**PROBLEM REQUIREMENTS**: The expected answer is all of the entries, written out exactly.

**Excerpts from a dataset**:
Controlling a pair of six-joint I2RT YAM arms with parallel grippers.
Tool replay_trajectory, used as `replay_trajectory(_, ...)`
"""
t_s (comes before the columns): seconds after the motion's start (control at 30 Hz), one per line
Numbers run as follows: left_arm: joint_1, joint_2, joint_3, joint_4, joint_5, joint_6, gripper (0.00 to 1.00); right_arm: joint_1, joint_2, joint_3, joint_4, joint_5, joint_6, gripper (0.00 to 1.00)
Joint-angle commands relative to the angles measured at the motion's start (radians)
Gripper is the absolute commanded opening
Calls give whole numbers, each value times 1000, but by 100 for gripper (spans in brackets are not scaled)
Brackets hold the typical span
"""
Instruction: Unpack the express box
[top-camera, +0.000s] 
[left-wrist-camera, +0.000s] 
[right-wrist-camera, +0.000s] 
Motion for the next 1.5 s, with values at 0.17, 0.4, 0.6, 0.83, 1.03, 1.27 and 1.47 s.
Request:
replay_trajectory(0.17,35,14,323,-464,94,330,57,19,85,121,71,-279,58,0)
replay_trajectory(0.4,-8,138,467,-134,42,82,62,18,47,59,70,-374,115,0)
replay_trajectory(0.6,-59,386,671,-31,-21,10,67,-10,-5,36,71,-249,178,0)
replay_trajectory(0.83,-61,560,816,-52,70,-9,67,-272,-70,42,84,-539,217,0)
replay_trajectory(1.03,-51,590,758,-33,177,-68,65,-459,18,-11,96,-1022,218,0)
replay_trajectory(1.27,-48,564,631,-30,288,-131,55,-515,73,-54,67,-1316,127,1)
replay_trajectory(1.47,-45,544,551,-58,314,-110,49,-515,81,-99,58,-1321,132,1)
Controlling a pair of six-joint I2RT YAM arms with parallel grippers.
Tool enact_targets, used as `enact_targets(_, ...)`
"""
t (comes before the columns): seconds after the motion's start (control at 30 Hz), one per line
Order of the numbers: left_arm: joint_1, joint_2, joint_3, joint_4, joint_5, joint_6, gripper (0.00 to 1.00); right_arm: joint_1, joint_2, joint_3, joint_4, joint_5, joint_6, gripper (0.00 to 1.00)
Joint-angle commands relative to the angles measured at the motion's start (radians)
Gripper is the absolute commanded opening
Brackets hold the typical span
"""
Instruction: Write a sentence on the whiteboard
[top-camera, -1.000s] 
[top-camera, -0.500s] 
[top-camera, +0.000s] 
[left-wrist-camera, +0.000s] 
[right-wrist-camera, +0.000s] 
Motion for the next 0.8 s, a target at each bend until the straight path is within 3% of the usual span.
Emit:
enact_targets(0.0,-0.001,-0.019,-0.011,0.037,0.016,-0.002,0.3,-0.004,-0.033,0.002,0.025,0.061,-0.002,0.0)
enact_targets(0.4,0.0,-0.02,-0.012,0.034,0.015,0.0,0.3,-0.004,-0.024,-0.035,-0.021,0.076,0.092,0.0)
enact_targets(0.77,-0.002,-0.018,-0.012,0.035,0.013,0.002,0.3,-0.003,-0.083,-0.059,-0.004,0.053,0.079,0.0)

**THE ANSWER**:
Controlling a pair of six-joint I2RT YAM arms with parallel grippers.
Tool replay_trajectory, used as `replay_trajectory(_, ...)`
"""
t_s (comes before the columns): seconds after the motion's start (control at 30 Hz), one per line
Numbers run as follows: left_arm: joint_1, joint_2, joint_3, joint_4, joint_5, joint_6, gripper (0.00 to 1.00); right_arm: joint_1, joint_2, joint_3, joint_4, joint_5, joint_6, gripper (0.00 to 1.00)
Joint-angle commands relative to the angles measured at the motion's start (radians)
Gripper is the absolute commanded opening
Calls give whole numbers, each value times 1000, but by 100 for gripper (spans in brackets are not scaled)
Brackets hold the typical span
"""
Instruction: Unpack the express box
[top-camera, +0.000s] 
[left-wrist-camera, +0.000s] 
[right-wrist-camera, +0.000s] 
Motion for the next 1.5 s, with values at 0.17, 0.4, 0.6, 0.83, 1.03, 1.27 and 1.47 s.
Request:
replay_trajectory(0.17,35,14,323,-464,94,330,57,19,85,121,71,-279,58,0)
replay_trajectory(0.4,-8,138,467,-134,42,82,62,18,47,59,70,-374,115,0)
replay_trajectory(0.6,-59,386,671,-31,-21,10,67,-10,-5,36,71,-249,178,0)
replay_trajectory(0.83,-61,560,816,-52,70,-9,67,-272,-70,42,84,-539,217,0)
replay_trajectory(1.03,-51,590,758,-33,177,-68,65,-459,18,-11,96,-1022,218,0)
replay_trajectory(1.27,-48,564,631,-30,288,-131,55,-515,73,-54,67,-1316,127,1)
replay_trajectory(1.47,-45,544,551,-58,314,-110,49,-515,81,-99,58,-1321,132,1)
Controlling a pair of six-joint I2RT YAM arms with parallel grippers.
Tool enact_targets, used as `enact_targets(_, ...)`
"""
t (comes before the columns): seconds after the motion's start (control at 30 Hz), one per line
Order of the numbers: left_arm: joint_1, joint_2, joint_3, joint_4, joint_5, joint_6, gripper (0.00 to 1.00); right_arm: joint_1, joint_2, joint_3, joint_4, joint_5, joint_6, gripper (0.00 to 1.00)
Joint-angle commands relative to the angles measured at the motion's start (radians)
Gripper is the absolute commanded opening
Brackets hold the typical span
"""
Instruction: Write a sentence on the whiteboard
[top-camera, -1.000s] 
[top-camera, -0.500s] 
[top-camera, +0.000s] 
[left-wrist-camera, +0.000s] 
[right-wrist-camera, +0.000s] 
Motion for the next 0.8 s, a target at each bend until the straight path is within 3% of the usual span.
Emit:
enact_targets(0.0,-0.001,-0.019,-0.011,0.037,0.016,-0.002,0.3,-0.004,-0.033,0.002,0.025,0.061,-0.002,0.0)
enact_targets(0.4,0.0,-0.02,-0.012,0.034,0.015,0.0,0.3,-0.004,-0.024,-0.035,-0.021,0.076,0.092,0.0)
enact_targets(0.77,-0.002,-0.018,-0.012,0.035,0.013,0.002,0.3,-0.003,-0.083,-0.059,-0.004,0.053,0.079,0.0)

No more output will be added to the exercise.